Re: pointer arithmetic and std::vector

From:

"Alf P. Steinbach" <alfps@start.no>

Newsgroups:

comp.lang.c++

Date:

Fri, 03 Jul 2009 09:10:04 +0200

Message-ID:

<h2kb6u$vpn$1@news.eternal-september.org>

* aaragon:

* Ian Collins:

* aaragon:

Hello all,
I have the following problem. Let's say you have three std::vector
objects and you need to access the contiguous memory as if they were
part of a regular array. That is, I would like to access each vector
using pointer arithmetic such that the beginning of each vector is
obtained by an offset or displacement from the first vector.

The address of the first element (as you wrote) will work, provided the
vector isn't empty.

The only real use I can think of for doing this is to pass the address
to a C interface. For C++, use iterators.

Indeed I am using a C interface. I need to send objects through MPI,
and I don't want to copy the vector into a temporary buffer. One can
create an MPI data type that points to non-contiguous data contained
in an array. My objective is to trick that function and use the
pointer difference as if the non-contiguous data (two vectors) were
part of the same array. So you think this works always?

For general usage you need to be clear about what you can assume.

First, a std::vector's storage is guaranteed to be contiguous. This guarantee
was accidentally omitted in C++98, but that omission was rectified in C++03.
C++03 was a set of corrections to the original C++98 standard (C++03 was
"Technical Corrigendum 1", shortened TC1, and happily it's the only one).

There's also an in-practice such guarantee for std::string, but that guarantee
is not present in C++98 (even with C++03 corrections applied). It's an
in-practice guarantee because all extant compilers let std::string have a
contiguous buffer, and because C++0x will have this guarantee.

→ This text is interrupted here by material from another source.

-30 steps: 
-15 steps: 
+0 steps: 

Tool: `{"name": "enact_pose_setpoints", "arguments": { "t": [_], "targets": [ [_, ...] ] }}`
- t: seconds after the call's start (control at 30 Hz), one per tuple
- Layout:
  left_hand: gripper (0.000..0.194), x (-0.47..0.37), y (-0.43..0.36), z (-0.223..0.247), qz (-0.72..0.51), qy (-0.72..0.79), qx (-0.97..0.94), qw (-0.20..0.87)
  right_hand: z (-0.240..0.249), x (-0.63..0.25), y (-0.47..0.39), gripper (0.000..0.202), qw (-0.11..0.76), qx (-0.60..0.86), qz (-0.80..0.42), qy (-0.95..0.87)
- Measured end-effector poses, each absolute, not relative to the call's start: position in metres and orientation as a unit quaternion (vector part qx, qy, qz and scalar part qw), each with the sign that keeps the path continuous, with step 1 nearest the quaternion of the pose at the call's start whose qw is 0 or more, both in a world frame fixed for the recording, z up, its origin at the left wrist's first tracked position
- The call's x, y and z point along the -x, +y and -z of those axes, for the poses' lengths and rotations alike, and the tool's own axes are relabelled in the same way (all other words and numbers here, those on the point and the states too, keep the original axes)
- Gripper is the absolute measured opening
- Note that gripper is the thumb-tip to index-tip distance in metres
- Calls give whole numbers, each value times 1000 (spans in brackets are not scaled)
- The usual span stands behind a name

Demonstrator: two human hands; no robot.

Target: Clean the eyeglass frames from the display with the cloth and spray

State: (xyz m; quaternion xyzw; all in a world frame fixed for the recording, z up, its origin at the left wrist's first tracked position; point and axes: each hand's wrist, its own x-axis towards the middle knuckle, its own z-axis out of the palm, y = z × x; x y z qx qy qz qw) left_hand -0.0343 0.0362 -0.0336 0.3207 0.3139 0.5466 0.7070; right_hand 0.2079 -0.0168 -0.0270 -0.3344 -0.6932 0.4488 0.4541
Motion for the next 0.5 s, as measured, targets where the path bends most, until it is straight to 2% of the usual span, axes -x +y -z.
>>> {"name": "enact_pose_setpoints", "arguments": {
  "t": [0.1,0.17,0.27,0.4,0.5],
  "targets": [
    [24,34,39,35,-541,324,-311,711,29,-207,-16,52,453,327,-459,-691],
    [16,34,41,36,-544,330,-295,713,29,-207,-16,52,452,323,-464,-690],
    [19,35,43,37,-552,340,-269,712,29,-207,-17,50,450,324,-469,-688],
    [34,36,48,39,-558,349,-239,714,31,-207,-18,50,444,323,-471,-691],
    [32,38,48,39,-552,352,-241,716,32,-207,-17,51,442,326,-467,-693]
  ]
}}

However, when you obtain a raw pointer or reference to a buffer you need to be
clear about lifetime issues.

If the buffer is reallocated then your pointer or reference becomes invalid. And
if the buffer is swapped with another vector's buffer then you're maneuvering in
dangerous straits.

Happily std::vector buffer reallocation only happens (that is, it *may* happen,
but need not happen) when the vector's capacity is increased.

For example, if size() == capacity(), then a push_back will increase the
capacity by reallocating the buffer, and your pointer/reference becomes invalid.

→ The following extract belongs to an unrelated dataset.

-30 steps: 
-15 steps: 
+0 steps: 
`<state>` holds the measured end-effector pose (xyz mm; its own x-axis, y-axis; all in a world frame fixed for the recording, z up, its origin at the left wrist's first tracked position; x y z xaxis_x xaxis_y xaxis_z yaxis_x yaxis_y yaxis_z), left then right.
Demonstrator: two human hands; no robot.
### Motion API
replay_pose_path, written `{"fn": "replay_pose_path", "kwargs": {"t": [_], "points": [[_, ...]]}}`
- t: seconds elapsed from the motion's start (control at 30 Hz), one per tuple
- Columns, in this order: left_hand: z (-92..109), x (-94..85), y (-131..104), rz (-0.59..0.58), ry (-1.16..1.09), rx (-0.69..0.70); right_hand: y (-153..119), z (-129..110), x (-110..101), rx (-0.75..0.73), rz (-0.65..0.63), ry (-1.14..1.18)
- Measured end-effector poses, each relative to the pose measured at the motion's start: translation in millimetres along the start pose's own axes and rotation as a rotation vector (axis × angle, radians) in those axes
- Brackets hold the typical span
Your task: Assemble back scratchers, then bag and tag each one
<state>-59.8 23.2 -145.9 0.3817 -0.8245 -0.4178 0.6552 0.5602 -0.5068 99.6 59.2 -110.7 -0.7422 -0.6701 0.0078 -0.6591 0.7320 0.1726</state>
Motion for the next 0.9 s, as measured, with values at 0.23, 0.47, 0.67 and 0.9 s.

Steering clear of such pitfalls your offset based code should work in practice
on all modern systems, but it's not supported by the standard's guarantees. For
example, on an old MS-DOS or 16-bit Windows system you might have one vector's
buffer in one segment and another vector's buffer in another segment. And then,
except for the i86 "large" model of memory handling, your code would fail.

And for that reason, and for the reason of not being "too smart" (generally
ungood), it's probably better to put your data in a single vector than to put it
in three separate vectors. And in that connection, it's really very unclear what
purpose the offset arithmetic has. Why do you convert pointers to offsets and
then back to pointers, at all?

Cheers & hth.,

- Alf